PIMCO has launched its fifth Australian fixed income ETF, the Short Term Active Yield Active ETF (ASX:EARN).
The ‘Yield is destiny’, bull market is explored as a new market theme by Robert Tipp of PGIM Fixed Income.
Seed Funds Management has launched its first ETF, the Seed Financial Income Fund Active ETF (ASX:SFIF).
AI companies need cash and debt investors look set to benefit. Daleep Singh of PGIM Fixed Income has written an interesting article about the market, also updating us on developed market rates.

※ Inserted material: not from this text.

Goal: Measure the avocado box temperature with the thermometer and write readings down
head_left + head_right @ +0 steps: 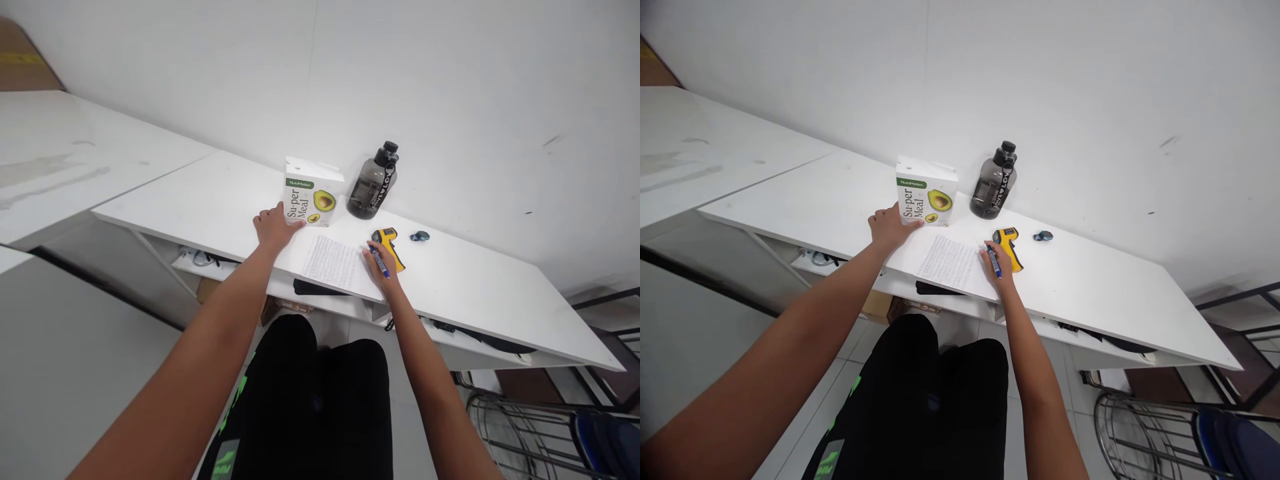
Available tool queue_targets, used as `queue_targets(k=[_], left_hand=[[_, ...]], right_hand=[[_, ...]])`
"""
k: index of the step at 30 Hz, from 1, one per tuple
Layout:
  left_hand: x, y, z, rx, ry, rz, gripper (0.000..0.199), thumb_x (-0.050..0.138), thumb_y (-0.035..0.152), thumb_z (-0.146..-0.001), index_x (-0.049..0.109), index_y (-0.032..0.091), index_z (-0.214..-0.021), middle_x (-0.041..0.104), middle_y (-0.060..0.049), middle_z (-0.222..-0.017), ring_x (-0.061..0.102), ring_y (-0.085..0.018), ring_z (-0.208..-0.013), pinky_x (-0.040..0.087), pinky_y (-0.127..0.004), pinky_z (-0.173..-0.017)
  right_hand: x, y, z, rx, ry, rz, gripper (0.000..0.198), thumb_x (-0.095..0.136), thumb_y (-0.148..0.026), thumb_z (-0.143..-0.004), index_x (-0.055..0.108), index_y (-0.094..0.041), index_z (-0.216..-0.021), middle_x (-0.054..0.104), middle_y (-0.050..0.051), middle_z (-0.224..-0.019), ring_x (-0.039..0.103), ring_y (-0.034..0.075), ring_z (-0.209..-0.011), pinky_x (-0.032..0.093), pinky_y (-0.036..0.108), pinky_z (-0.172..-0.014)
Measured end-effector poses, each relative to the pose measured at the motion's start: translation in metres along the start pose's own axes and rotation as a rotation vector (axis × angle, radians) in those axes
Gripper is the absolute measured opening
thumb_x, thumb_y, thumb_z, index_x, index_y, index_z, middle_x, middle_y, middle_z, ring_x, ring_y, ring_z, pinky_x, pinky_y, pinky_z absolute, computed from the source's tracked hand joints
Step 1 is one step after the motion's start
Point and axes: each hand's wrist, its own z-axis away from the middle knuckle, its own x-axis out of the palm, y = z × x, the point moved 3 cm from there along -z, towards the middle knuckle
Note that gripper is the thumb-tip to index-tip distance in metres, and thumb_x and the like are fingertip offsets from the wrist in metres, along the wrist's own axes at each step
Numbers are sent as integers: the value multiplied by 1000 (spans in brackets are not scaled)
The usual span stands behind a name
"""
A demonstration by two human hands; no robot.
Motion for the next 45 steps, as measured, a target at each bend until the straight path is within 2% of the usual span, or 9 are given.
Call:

In Australian corporate bond issue news:
- Australian Military Bank has mandated a 10.25-year, non-call 5.25 (10.25NC5.25) Tier 2 deal
- ON has launched a 10-year senior secured, fixed rate, green bond priced at 145 basis points over semi quarterly swap
- Lend Lease Financial has launched a perpetual hybrid on a fixed-to-floating rate basis at 170 basis points over semi quarterly swap. On Monday, when the company was taking indications of interest, price guidance was 220-270 basis points. Massive demand has allowed the company to lower the margin, which is very tight, given the security has been given 100% equity credit, meaning the funds raised will not be considered debt and so will not impact credit ratings
- Patrick Terminals has launched a seven and a 10-year senior secured bond. Price guidance is 140 basis points and 160 basis points over semi quarterly swap, respectively.
Have a great week!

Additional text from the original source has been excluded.